I found myself in need of a new camera and digital cameras were improving vastly and popping up in the market from every major electronics and photography company. I began to search for the camera that would be small and compact, but give me more manual control with files large and rich enough to print big, and plenty of the extra video and photo tricks and features that I love to play with so much. After a year of daily research I decided on the Olympus XZ-1 in 2011.

It has a fast lens for beautiful depth of field, plenty of interesting features, makes great photos and videos with lots of manual control. But I don’t use it that much anymore because in the fall of 2011 I got an iPhone4.

It changed everything about how I think about photography and documenting experience. It’s always on me and it takes great photos and video. I can purchase countless photo and video apps that give me all the interesting features I could choose from and many are free. And I can share them immediately from the top of the tree. The best camera is really the one that’s on you.

I also bought a FujiFilm W3 3D camera in 2012 for very specific photos looking down through the branches of a tree.

It provided that extra (and huge) step of 3-dimensionality and reality of experience that truly brings the viewer to my unique point of view. But again, for ease of use, particularly in sharing these 3D images, it’s next to impossible to share these without an expensive viewing device. Forget even sharing this on an online format.

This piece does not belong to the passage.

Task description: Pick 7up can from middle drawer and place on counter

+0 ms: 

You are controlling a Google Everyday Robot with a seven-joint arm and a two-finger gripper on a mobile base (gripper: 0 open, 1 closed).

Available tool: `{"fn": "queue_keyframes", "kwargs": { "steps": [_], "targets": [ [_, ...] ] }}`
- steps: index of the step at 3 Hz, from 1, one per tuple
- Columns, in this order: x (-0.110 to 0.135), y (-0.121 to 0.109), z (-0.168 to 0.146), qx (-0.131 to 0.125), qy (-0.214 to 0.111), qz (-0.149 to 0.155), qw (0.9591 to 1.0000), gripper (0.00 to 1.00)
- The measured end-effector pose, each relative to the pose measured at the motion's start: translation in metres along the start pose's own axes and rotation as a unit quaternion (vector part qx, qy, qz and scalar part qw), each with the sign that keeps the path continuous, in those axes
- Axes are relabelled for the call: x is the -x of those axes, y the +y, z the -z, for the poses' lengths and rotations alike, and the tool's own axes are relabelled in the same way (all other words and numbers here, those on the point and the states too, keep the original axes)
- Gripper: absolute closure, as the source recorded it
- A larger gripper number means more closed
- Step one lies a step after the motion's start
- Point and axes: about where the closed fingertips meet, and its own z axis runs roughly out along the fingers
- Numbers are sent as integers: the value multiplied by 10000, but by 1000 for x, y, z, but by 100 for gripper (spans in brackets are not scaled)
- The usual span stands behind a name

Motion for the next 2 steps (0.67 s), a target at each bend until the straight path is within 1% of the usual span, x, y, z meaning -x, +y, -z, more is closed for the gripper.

So now Google has come out with Glass, a glasses/computer/camera hybrid and I love the idea. I hate the idea of being constantly connected because I do find myself staring at my iPhone screen way too often. But I love the idea of a camera that can truly capture my experience from my perspective. There is no longer that separation or delay that comes from getting out the phone, aiming, adjusting, composing, getting still, clicking. It’s gone! “OK glass, shoot a picture.” That’s it. While you drive, walking down the street, biking, climbing trees, whatever activity, it will capture just what you see, in an instant and you can share immediately. I’m sold, and I am interested to see what Glass, and similar gadgets to come, do to art and photography, and how it may open up greater understanding of our common experience through truly individual perspectives.